■ **TASK GOAL**
Exactly as given, transcribe each entry that follows.

Records excerpted from a collection:

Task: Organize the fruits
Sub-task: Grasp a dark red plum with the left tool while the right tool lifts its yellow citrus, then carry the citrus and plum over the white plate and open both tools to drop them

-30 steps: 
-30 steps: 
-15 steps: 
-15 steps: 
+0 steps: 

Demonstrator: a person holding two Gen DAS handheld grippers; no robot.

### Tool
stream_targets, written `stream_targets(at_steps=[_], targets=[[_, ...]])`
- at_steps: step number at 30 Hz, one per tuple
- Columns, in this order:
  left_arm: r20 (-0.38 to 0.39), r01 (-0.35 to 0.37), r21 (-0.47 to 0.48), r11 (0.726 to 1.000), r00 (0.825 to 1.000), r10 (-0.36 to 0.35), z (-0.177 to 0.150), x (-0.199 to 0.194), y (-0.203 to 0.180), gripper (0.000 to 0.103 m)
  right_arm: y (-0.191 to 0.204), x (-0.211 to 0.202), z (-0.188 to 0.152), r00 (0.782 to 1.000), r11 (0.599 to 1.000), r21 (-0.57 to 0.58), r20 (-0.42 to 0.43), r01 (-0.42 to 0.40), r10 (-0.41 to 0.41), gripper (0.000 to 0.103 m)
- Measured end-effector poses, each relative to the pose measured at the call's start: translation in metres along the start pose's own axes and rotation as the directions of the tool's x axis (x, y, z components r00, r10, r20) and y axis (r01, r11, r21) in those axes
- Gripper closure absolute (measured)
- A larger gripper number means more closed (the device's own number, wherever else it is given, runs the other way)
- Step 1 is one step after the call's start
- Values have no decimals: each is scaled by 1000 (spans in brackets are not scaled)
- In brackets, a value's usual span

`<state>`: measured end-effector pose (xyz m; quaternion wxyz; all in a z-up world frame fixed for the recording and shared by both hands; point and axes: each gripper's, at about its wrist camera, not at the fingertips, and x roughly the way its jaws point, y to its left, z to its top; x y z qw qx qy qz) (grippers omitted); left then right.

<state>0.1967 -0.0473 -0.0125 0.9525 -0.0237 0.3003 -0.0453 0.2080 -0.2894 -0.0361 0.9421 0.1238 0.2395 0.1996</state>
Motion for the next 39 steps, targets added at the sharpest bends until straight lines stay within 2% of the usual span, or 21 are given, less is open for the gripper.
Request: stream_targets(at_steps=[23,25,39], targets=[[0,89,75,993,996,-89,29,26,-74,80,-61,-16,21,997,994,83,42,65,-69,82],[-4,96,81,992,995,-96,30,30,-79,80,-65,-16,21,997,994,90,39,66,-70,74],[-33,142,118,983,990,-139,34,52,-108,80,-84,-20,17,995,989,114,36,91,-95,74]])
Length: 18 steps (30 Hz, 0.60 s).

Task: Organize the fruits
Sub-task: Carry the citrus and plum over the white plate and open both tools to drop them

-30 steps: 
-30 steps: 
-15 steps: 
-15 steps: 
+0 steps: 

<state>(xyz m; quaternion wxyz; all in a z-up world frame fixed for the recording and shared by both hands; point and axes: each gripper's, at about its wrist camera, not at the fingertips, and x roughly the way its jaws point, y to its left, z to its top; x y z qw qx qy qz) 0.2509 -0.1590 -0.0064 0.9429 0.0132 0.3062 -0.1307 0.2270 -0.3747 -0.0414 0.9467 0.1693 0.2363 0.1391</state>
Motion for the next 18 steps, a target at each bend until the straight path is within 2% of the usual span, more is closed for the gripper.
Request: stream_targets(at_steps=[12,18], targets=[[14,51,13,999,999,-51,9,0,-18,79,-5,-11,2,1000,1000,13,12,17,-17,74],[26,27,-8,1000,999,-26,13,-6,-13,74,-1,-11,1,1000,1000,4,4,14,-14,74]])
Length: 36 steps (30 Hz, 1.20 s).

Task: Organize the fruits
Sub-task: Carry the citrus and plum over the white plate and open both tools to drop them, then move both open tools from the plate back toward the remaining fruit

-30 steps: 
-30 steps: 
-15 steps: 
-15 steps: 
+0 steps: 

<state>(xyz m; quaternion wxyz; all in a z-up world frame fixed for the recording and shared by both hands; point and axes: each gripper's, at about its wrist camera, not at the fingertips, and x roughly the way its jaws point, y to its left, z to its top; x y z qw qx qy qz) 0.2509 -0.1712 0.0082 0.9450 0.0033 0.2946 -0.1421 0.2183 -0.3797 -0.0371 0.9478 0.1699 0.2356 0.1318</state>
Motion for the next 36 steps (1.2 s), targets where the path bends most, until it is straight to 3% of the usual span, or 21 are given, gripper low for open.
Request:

■ **SOLUTION FOR THIS TASK**
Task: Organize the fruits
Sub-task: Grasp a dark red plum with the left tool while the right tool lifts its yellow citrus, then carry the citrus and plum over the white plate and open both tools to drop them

-30 steps: 
-30 steps: 
-15 steps: 
-15 steps: 
+0 steps: 

Demonstrator: a person holding two Gen DAS handheld grippers; no robot.

### Tool
stream_targets, written `stream_targets(at_steps=[_], targets=[[_, ...]])`
- at_steps: step number at 30 Hz, one per tuple
- Columns, in this order:
  left_arm: r20 (-0.38 to 0.39), r01 (-0.35 to 0.37), r21 (-0.47 to 0.48), r11 (0.726 to 1.000), r00 (0.825 to 1.000), r10 (-0.36 to 0.35), z (-0.177 to 0.150), x (-0.199 to 0.194), y (-0.203 to 0.180), gripper (0.000 to 0.103 m)
  right_arm: y (-0.191 to 0.204), x (-0.211 to 0.202), z (-0.188 to 0.152), r00 (0.782 to 1.000), r11 (0.599 to 1.000), r21 (-0.57 to 0.58), r20 (-0.42 to 0.43), r01 (-0.42 to 0.40), r10 (-0.41 to 0.41), gripper (0.000 to 0.103 m)
- Measured end-effector poses, each relative to the pose measured at the call's start: translation in metres along the start pose's own axes and rotation as the directions of the tool's x axis (x, y, z components r00, r10, r20) and y axis (r01, r11, r21) in those axes
- Gripper closure absolute (measured)
- A larger gripper number means more closed (the device's own number, wherever else it is given, runs the other way)
- Step 1 is one step after the call's start
- Values have no decimals: each is scaled by 1000 (spans in brackets are not scaled)
- In brackets, a value's usual span

`<state>`: measured end-effector pose (xyz m; quaternion wxyz; all in a z-up world frame fixed for the recording and shared by both hands; point and axes: each gripper's, at about its wrist camera, not at the fingertips, and x roughly the way its jaws point, y to its left, z to its top; x y z qw qx qy qz) (grippers omitted); left then right.

<state>0.1967 -0.0473 -0.0125 0.9525 -0.0237 0.3003 -0.0453 0.2080 -0.2894 -0.0361 0.9421 0.1238 0.2395 0.1996</state>
Motion for the next 39 steps, targets added at the sharpest bends until straight lines stay within 2% of the usual span, or 21 are given, less is open for the gripper.
Request: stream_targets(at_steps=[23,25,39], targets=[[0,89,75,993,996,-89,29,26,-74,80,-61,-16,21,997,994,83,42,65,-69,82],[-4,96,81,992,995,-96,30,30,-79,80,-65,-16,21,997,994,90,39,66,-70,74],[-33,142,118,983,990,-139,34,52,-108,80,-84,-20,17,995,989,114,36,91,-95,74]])
Length: 18 steps (30 Hz, 0.60 s).

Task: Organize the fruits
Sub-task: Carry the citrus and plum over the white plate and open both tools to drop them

-30 steps: 
-30 steps: 
-15 steps: 
-15 steps: 
+0 steps: 

<state>(xyz m; quaternion wxyz; all in a z-up world frame fixed for the recording and shared by both hands; point and axes: each gripper's, at about its wrist camera, not at the fingertips, and x roughly the way its jaws point, y to its left, z to its top; x y z qw qx qy qz) 0.2509 -0.1590 -0.0064 0.9429 0.0132 0.3062 -0.1307 0.2270 -0.3747 -0.0414 0.9467 0.1693 0.2363 0.1391</state>
Motion for the next 18 steps, a target at each bend until the straight path is within 2% of the usual span, more is closed for the gripper.
Request: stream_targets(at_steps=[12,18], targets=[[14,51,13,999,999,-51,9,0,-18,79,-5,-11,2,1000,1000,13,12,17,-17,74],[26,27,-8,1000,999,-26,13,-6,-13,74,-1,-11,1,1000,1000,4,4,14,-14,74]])
Length: 36 steps (30 Hz, 1.20 s).

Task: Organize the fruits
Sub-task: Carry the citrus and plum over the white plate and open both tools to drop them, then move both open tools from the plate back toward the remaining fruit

-30 steps: 
-30 steps: 
-15 steps: 
-15 steps: 
+0 steps: 

<state>(xyz m; quaternion wxyz; all in a z-up world frame fixed for the recording and shared by both hands; point and axes: each gripper's, at about its wrist camera, not at the fingertips, and x roughly the way its jaws point, y to its left, z to its top; x y z qw qx qy qz) 0.2509 -0.1712 0.0082 0.9450 0.0033 0.2946 -0.1421 0.2183 -0.3797 -0.0371 0.9478 0.1699 0.2356 0.1318</state>
Motion for the next 36 steps (1.2 s), targets where the path bends most, until it is straight to 3% of the usual span, or 21 are given, gripper low for open.
Request:

The exercise has been answered in full.